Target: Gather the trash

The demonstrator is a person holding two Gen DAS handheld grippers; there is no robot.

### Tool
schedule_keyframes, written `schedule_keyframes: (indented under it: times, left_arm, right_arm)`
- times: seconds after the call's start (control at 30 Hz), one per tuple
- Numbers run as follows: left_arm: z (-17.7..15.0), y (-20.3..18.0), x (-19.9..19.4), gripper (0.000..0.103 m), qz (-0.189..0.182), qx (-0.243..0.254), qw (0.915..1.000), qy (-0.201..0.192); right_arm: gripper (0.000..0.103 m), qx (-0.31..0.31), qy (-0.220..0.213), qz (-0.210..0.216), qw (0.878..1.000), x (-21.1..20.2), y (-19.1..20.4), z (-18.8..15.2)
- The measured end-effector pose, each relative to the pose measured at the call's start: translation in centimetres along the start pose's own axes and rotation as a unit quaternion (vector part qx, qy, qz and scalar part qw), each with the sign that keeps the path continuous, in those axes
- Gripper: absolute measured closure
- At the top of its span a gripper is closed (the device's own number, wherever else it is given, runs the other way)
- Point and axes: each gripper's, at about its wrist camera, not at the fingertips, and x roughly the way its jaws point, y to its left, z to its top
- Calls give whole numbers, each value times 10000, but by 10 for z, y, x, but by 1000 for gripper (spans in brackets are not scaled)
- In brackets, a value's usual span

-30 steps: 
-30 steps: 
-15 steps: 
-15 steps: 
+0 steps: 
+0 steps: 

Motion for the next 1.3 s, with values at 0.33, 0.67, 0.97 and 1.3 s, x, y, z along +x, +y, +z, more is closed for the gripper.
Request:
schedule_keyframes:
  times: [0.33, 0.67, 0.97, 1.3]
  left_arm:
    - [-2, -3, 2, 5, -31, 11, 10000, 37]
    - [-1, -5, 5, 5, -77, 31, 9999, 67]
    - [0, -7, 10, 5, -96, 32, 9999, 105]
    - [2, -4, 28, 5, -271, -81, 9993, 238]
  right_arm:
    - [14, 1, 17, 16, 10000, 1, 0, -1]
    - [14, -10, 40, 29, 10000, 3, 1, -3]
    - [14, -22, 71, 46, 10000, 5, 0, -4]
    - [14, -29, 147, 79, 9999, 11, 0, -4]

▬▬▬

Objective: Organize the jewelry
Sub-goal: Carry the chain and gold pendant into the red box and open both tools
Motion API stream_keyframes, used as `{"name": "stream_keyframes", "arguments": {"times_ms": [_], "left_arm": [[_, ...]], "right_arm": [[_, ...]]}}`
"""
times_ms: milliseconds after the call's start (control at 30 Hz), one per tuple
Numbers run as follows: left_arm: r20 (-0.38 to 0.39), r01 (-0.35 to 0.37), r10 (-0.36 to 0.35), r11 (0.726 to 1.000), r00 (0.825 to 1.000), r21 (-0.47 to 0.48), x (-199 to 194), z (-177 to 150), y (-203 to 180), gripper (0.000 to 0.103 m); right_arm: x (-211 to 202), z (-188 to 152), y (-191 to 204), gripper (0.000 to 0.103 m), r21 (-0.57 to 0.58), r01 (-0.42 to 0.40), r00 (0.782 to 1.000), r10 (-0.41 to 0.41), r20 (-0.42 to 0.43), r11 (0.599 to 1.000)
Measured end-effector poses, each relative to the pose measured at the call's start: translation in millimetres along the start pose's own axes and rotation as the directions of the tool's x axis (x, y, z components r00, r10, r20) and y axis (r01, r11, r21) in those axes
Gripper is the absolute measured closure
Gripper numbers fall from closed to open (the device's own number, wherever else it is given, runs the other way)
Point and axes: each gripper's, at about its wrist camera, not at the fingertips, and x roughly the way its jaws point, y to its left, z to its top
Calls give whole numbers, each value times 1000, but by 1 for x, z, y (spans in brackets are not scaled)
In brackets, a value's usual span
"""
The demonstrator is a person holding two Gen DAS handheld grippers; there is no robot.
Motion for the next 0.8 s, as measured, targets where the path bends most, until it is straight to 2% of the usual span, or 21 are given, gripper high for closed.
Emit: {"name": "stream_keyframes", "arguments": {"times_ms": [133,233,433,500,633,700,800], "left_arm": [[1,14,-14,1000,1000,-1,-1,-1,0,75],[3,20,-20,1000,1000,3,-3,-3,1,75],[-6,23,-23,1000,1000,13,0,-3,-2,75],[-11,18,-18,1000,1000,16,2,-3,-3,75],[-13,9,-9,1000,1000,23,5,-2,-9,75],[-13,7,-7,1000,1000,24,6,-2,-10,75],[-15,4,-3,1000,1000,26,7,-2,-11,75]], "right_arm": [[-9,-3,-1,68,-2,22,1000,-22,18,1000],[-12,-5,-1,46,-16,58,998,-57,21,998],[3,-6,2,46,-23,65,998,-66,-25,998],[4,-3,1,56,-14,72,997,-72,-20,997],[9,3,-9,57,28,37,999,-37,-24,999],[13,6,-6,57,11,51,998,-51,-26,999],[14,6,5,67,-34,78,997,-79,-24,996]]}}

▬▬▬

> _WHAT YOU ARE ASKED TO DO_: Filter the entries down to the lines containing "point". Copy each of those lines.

> _WRITTEN SOLUTION_:
- Point and axes: each gripper's, at about its wrist camera, not at the fingertips, and x roughly the way its jaws point, y to its left, z to its top
Point and axes: each gripper's, at about its wrist camera, not at the fingertips, and x roughly the way its jaws point, y to its left, z to its top

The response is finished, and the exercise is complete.